When our hearts are opened

What is it about personal struggles that make things a bit more clearer? Perhaps you’re finally in the right mind set or maybe it’s your spirit that is. Either way, there is just a hint of the broader picture that you get a glimpse of, that otherwise you would have been too busy to see. As Christians, when we are struggling with something, what do (or should) we do? We seek God. Faithfully, continually and honestly. Why now and not at other times? Because we are seeking answers, relief, direction. It is when we are in that mind set that God gives us a glimpse of what He is about. Of what we are about. and our lives and the dealings
-++ within our lives are put in prospective.

I’ve been crying out to God in the past recently more then I have for awhile. And I’m finding a peace and a patient spirit within me that I never knew was there. That’s not to say that I’m what I should be 100% of the time, because I’m not. Yesterday was a bad day. I was struggling very greatly with my attitude and negative feelings.
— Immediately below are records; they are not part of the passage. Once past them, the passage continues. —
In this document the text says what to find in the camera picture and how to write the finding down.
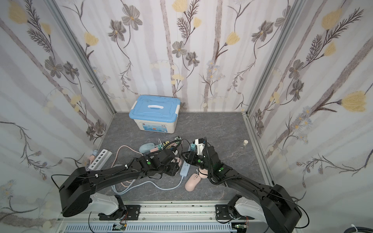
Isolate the peach mouse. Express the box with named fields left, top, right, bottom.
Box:
left=198, top=169, right=208, bottom=179

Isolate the light blue power strip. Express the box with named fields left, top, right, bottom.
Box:
left=180, top=162, right=190, bottom=177

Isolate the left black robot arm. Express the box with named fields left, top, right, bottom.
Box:
left=59, top=147, right=180, bottom=217

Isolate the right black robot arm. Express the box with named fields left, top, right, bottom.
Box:
left=181, top=138, right=302, bottom=233

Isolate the blue mouse near strip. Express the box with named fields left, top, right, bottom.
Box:
left=139, top=143, right=155, bottom=154

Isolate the pink mouse front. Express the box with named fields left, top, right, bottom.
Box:
left=185, top=173, right=201, bottom=192

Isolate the pink power strip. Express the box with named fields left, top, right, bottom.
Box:
left=150, top=136, right=182, bottom=152

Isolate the blue lid storage box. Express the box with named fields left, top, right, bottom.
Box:
left=129, top=95, right=181, bottom=134

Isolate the white multi socket power strip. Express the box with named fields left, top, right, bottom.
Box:
left=88, top=149, right=112, bottom=170

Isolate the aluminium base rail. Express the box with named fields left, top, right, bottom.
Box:
left=53, top=198, right=275, bottom=233

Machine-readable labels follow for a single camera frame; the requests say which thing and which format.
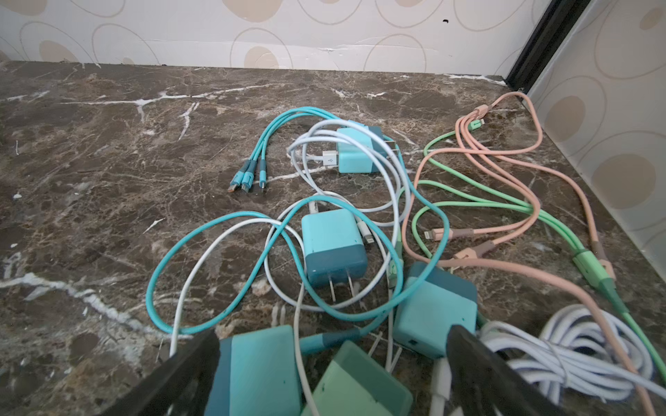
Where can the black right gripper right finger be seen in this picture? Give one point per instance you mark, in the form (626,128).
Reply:
(485,385)

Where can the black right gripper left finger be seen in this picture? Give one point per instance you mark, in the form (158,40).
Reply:
(180,386)

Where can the green charger plug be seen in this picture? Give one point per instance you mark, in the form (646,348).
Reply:
(355,384)

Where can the teal charger plug near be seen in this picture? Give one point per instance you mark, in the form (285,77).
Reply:
(257,375)

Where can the teal charger plug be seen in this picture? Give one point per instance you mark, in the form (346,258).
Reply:
(353,160)
(334,249)
(257,375)
(423,320)

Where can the teal charger plug right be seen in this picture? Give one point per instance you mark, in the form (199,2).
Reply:
(423,320)

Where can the teal charger plug centre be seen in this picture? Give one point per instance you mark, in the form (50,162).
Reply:
(334,249)

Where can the teal charger plug far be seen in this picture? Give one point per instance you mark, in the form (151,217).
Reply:
(353,160)

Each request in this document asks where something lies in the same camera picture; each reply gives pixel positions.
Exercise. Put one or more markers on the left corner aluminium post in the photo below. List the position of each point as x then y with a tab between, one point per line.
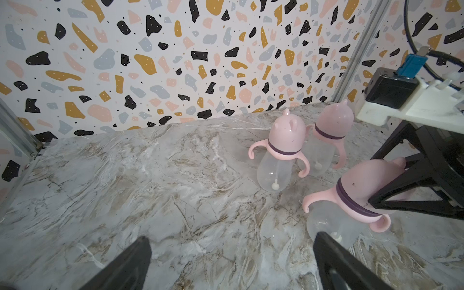
19	150

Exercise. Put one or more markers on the right corner aluminium post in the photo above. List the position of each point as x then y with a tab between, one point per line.
370	31

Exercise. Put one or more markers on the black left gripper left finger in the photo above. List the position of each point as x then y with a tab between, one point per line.
127	271

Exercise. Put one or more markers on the purple bottle collar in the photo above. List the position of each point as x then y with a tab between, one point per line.
278	151
351	203

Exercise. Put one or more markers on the pink bottle cap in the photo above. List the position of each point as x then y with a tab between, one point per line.
367	178
288	132

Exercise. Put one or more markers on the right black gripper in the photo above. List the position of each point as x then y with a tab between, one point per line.
433	183

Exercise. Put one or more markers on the corner aluminium post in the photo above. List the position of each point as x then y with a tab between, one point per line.
370	31
19	150

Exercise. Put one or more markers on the small clear baby bottle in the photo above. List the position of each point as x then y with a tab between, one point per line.
274	166

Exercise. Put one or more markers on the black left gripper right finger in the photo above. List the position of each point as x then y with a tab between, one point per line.
339	270

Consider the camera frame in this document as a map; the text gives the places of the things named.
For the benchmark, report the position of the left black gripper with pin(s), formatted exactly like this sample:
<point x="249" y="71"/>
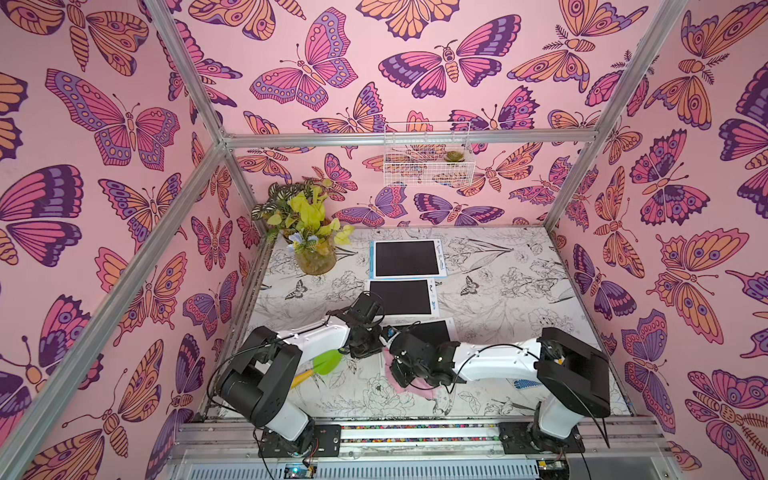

I’m not sure why, for up until that point, the whole week went really well. But I refused to give into those feelings. I still refused to plead that I give birth now (for that really is what my struggle is about) and I pleaded, instead, for Him to give me the ability to resist these damaging attitudes, to not give into the emotions that my flesh wanted to possess me with. It wasn’t easy. With my whole being, I wanted to weep and plead and beg for the time to be now for the baby to be born and not to have to wait any longer. I wanted to complain and mope around in the worst way. In short, I wanted sympathy.

But I chose instead to listen to that quite voice within me. To resist the desire to have the spot light on myself and to keep it where it belongs. I am not mistaken. I am not fooled. I know where this strength and endurance is coming from. It is coming from Above, and not from within. I can’t say that I am completely content to wait for His perfect timing, because that would be a lie. I still have days like yesterday. But I can say that that is my goal and I am doing better then I have before with my other pregnancies (for this is not a new struggle for me).

Please don’t think for one minute that I am posting myself as an example of what to do. More like an example of what not to do. I am not like Paul; Don’t follow me! But do learn from my mistakes. And learn from the things I have learned. That is part of what fellowship with other believers is about. To learn from one another.

And what have I learned? To not wait until I’m in a struggle to be in a state of continual “crying out” to God. But to do that always and to urn for His continual presence in my life. His presence does not mean we are aware He exists and that is it. But that we seek Him out, we talk to Him, we make Him a part our everyday life. Especially when we don’t think we “need” Him.

For in truth, those are the times that we truly need Him the most.